>>>>

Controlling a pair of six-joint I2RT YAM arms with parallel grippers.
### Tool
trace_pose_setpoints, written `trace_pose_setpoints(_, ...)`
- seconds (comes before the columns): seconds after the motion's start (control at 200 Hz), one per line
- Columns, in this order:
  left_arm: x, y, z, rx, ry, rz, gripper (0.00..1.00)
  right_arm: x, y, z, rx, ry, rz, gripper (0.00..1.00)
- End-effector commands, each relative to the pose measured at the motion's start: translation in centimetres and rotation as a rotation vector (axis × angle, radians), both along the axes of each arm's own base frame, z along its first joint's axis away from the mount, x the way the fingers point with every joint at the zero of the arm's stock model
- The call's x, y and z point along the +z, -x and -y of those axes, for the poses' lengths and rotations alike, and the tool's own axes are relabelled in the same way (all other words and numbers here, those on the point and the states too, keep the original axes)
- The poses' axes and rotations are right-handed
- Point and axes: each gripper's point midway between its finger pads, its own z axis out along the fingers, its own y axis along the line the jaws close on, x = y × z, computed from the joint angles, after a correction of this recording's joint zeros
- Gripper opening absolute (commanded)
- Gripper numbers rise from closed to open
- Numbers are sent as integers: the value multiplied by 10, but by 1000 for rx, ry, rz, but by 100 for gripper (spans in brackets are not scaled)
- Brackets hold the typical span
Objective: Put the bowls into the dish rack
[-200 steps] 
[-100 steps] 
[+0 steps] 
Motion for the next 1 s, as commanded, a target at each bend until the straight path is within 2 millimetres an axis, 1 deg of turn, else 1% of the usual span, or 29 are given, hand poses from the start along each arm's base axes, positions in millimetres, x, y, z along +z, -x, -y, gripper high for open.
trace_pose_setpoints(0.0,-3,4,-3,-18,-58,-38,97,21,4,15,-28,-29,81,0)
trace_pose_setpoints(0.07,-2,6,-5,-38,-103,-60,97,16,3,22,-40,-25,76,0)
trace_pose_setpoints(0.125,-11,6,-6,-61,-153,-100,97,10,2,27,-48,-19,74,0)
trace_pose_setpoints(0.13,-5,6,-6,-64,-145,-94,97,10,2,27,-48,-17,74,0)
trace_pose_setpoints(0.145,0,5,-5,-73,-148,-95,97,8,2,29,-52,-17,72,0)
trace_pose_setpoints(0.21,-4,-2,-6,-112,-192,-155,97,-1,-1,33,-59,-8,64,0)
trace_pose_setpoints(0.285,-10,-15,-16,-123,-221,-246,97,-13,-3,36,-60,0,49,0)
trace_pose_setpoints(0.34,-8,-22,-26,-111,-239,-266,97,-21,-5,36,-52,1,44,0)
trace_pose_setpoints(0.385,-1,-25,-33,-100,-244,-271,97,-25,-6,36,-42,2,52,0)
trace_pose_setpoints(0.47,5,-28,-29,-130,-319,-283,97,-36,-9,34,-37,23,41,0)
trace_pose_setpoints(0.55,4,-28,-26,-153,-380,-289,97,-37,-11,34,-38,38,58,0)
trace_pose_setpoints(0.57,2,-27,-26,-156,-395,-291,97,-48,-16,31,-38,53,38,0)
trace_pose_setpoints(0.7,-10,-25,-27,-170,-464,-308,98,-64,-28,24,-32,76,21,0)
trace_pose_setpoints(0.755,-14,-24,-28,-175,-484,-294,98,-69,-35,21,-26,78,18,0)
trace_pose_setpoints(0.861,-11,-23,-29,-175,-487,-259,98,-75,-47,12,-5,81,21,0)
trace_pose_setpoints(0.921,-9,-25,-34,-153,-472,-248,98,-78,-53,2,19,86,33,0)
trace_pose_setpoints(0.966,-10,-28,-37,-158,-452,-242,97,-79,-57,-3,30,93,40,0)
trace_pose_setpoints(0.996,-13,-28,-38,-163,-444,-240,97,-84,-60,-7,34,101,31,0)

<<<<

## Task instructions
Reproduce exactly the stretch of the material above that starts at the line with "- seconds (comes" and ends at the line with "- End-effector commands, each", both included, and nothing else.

## Exercise answer
- seconds (comes before the columns): seconds after the motion's start (control at 200 Hz), one per line
- Columns, in this order:
  left_arm: x, y, z, rx, ry, rz, gripper (0.00..1.00)
  right_arm: x, y, z, rx, ry, rz, gripper (0.00..1.00)
- End-effector commands, each relative to the pose measured at the motion's start: translation in centimetres and rotation as a rotation vector (axis × angle, radians), both along the axes of each arm's own base frame, z along its first joint's axis away from the mount, x the way the fingers point with every joint at the zero of the arm's stock model

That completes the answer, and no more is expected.